I'm using iTextSharp to generate pdf-a documents from images. So far I've not been successful.
Edit: I'm using iTextSharp to generate the PDF
All I try is to make a pdf-a document (1a or 1b, whatever suits), with some images. This is the code I've come up so far, but I keep getting errors when I try to validate them with pdf-tools or validatepdfa.
This are the errors I get from pdf-tools (using PDF/A-1b validation): Edit: MarkInfo and Color Space arn't yet working. The rest is okay
Validating file "0.pdf" for conformance level pdfa-1a
The key MarkInfo is required but missing.
A device-specific color space (DeviceRGB) without an appropriate output intent is used.
The document does not conform to the requested standard.
The document contains device-specific color spaces.
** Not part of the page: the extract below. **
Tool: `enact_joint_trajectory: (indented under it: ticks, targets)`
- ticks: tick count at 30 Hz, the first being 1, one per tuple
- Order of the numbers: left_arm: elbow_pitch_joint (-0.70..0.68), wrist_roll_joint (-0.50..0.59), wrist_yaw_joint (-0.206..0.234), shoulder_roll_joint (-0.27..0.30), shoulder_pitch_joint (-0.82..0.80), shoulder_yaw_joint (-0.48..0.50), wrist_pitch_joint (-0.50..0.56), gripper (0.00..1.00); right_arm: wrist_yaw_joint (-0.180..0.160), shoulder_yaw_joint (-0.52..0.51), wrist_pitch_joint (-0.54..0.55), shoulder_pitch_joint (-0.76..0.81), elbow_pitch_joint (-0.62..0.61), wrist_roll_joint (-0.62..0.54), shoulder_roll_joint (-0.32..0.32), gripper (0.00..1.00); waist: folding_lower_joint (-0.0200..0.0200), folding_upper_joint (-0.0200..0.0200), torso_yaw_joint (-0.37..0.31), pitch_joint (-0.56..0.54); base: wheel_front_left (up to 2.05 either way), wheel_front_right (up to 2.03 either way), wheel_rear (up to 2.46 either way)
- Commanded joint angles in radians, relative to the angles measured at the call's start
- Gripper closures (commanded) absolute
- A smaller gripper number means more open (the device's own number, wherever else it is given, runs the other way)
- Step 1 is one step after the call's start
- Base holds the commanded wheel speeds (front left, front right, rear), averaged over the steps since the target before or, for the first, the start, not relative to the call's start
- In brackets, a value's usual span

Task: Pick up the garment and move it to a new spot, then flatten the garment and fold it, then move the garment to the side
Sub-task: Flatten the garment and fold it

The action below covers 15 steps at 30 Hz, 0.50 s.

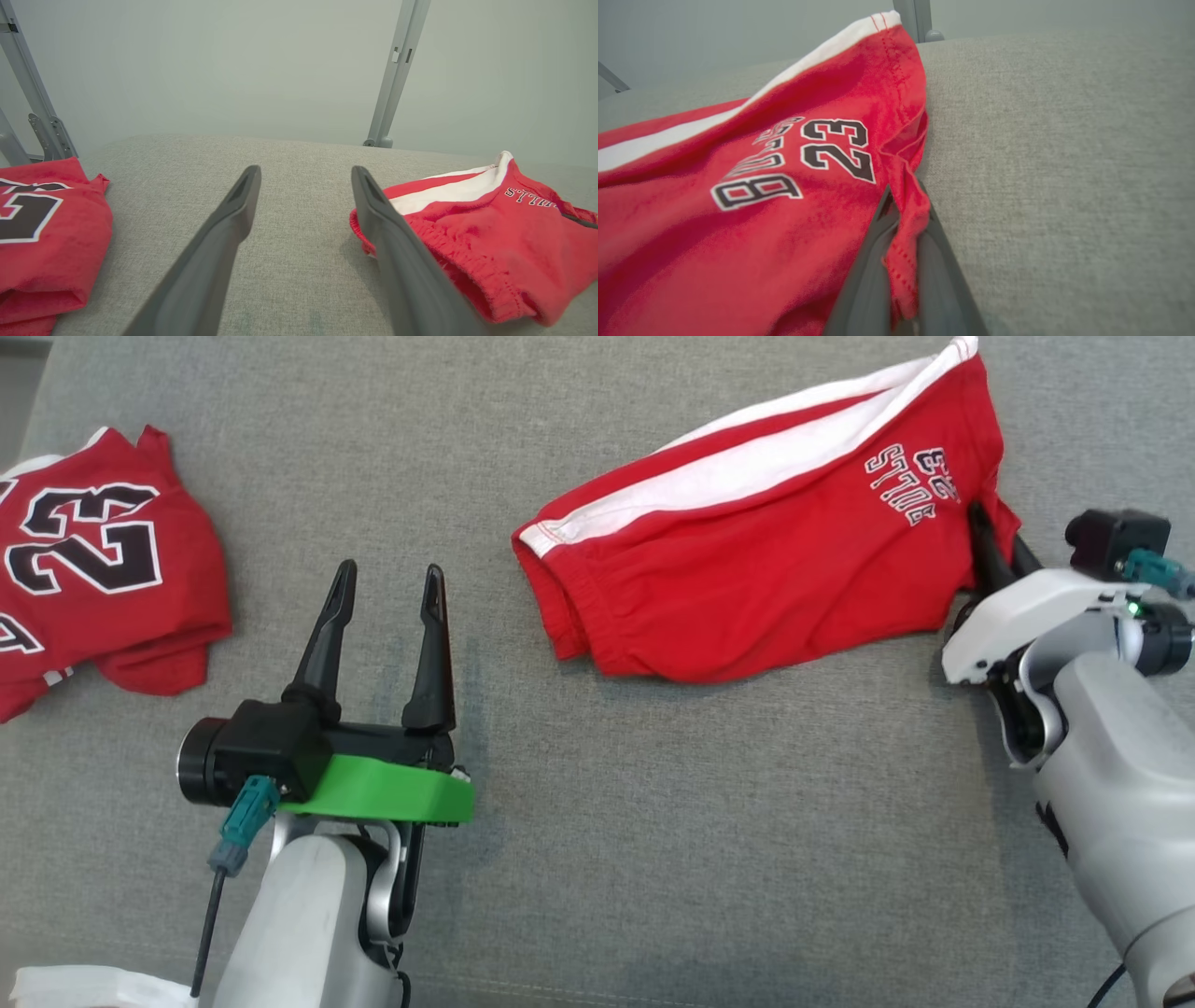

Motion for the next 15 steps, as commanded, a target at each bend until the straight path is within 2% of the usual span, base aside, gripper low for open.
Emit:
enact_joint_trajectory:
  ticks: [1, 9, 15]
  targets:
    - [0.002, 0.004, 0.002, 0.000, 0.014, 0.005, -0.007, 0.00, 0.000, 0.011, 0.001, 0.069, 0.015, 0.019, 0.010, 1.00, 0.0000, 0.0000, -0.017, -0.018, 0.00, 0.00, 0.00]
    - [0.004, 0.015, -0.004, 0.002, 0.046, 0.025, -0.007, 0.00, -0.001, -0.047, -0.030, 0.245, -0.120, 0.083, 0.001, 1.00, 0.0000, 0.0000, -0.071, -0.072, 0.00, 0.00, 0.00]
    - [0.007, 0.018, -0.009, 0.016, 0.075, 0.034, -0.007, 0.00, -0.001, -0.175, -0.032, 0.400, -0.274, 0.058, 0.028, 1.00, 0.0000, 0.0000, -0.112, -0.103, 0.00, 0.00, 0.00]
The document doesn't provide appropriate logical structure information.
Done.
Main flow
var output = new MemoryStream();
using (var iccProfileStream = new FileStream("ToPdfConverter/ColorProfiles/sRGB_v4_ICC_preference_displayclass.icc", FileMode.Open))
{
var document = new Document(new Rectangle(PageSize.A4.Width, PageSize.A4.Height), 0f, 0f, 0f, 0f);
var pdfWriter = PdfWriter.GetInstance(document, output);
pdfWriter.PDFXConformance = PdfWriter.PDFA1A;
document.Open();
var pdfDictionary = new PdfDictionary(PdfName.OUTPUTINTENT);
pdfDictionary.Put(PdfName.OUTPUTCONDITION, new PdfString("sRGB IEC61966-2.1"));
pdfDictionary.Put(PdfName.INFO, new PdfString("sRGB IEC61966-2.1"));
pdfDictionary.Put(PdfName.S, PdfName.GTS_PDFA1);
var iccProfile = ICC_Profile.GetInstance(iccProfileStream);
var pdfIccBased = new PdfICCBased(iccProfile);
pdfIccBased.Remove(PdfName.ALTERNATE);
pdfDictionary.Put(PdfName.DESTOUTPUTPROFILE, pdfWriter.AddToBody(pdfIccBased).IndirectReference);
pdfWriter.ExtraCatalog.Put(PdfName.OUTPUTINTENT, new PdfArray(pdfDictionary));
var image = PrepareImage(imageBytes);
document.Open();
document.Add(image);
pdfWriter.CreateXmpMetadata();
pdfWriter.CloseStream = false;
document.Close();
}
return output.GetBuffer();
This is prepareImage()
It's used to flatten the image to bmp, so I don't need to bother about alpha channels.
private Image PrepareImage(Stream stream)
{
Bitmap bmp = new Bitmap(System.Drawing.Image.FromStream(stream));
var file = new MemoryStream();
bmp.Save(file, ImageFormat.Bmp);
var image = Image.GetInstance(file.GetBuffer());
if (image.Height > PageSize.A4.Height || image.Width > PageSize.A4.Width)
{
image.ScaleToFit(PageSize.A4.Width, PageSize.A4.Height);
}
return image;
}
Can anyone help me into a direction to fix the errors?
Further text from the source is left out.